The Materiality of Exclusion and the Ideology of Research

Alexandre Pais

    Research output: Contribution to book/anthology/report/conference proceedingArticle in proceedingResearchpeer-review

    Abstract

    Baldino and Cabral (2006) create a parody concerning exclusion in schools. The authors suppose that we enter an elementary school and ask the staff where “exclusion” happens. Who can answer such a question? Where to locate exclusion in schools? It seems as if exclusion has no “materiality”, no precise site where it is happening. It seems as if it is a name to represent some structural impalpable reality, resulting from several complex factors, having to do with teacher engagement with the students, with the quality of the mathematics learning, with issues of race, gender, and social class, with lack of resources, and so on. Equity is understood as a complex phenomenon involving several dimensions, not identifiable in some place or in some practice. From this perspective, achieving equity means to fight in different battles (for groups of people considered to be in disadvantage, inequity of resources, teacher formation, mathematical content for social justice, etc.). In this paper I shall argue that such dissemination of the problem of inequity disavows its materiality.
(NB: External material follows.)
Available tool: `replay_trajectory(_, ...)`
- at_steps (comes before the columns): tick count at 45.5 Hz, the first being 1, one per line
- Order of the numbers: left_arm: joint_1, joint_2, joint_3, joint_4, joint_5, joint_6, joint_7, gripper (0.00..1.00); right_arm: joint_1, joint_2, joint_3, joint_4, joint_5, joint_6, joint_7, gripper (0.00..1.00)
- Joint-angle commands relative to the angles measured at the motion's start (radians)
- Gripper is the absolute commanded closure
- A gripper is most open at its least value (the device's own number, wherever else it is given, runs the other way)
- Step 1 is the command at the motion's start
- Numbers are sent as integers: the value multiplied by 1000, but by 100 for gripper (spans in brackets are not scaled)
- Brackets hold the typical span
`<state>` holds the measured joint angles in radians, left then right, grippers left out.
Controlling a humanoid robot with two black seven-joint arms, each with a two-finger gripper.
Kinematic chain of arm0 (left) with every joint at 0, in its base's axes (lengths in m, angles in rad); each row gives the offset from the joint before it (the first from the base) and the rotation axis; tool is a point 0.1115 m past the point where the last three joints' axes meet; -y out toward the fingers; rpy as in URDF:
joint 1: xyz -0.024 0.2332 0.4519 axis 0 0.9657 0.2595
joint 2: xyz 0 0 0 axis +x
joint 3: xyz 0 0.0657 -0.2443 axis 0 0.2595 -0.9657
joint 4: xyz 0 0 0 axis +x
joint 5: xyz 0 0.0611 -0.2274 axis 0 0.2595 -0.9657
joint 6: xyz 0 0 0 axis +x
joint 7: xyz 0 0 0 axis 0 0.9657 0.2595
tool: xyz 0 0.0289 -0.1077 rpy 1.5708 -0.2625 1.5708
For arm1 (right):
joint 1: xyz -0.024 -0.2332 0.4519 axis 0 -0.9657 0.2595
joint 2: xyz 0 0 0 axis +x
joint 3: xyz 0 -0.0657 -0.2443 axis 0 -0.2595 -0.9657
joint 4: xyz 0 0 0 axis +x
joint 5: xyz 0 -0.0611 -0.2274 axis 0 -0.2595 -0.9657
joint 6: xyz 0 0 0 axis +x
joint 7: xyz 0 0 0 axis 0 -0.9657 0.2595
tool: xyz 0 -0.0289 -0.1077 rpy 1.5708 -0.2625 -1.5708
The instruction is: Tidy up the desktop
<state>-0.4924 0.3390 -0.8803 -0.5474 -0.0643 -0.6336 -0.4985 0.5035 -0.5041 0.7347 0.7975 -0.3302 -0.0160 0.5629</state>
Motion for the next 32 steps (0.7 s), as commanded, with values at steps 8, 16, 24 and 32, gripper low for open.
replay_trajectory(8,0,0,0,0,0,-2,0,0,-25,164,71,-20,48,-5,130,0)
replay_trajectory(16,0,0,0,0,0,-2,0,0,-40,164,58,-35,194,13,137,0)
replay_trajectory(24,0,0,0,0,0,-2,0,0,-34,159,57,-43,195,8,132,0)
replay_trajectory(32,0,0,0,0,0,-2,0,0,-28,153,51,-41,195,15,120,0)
Mathematics education as a research field will be used to illustrate how postmodern moves in educational research, and its emphasis on discourse and identity politics, functions as the necessary ideology of current capitalist schooling, by the way it provides a fantasy screen enabling research to perform as if the problem of exclusion could be solved by changing discourses alone.
    I draw on Lacanian psychoanalysis, particularly the contemporary reading of Lacan made by Žižek, to show how the real of schools—that is, its materiality, the fact that schools are economical places—has to be repressed by existing postmodern educational research—and its emphasis on discourse and identity politics— in order for research to be possible. The method used to analyze research can be called ideology critique, and is based on Žižek’s recent revitalization of this Marxist concept. It consists in showing the incongruities between the discourse emanating from research and its actualization within a life world context—in this case, schools. What normally runs well within the research discourse, when actualized in a specific practice, often encounters a series of obstacles which end up perverting the official intention. Usually research proceeds by eliminating such obstacles, so that the official aims can be fully actualized: equitable mathematics education, valorization of different cultures, useful and critical mathematics. However, an ideology critique sees these obstacles as symptomatic points which allow one to grasp the political and economical relevance of mathematics in the school system.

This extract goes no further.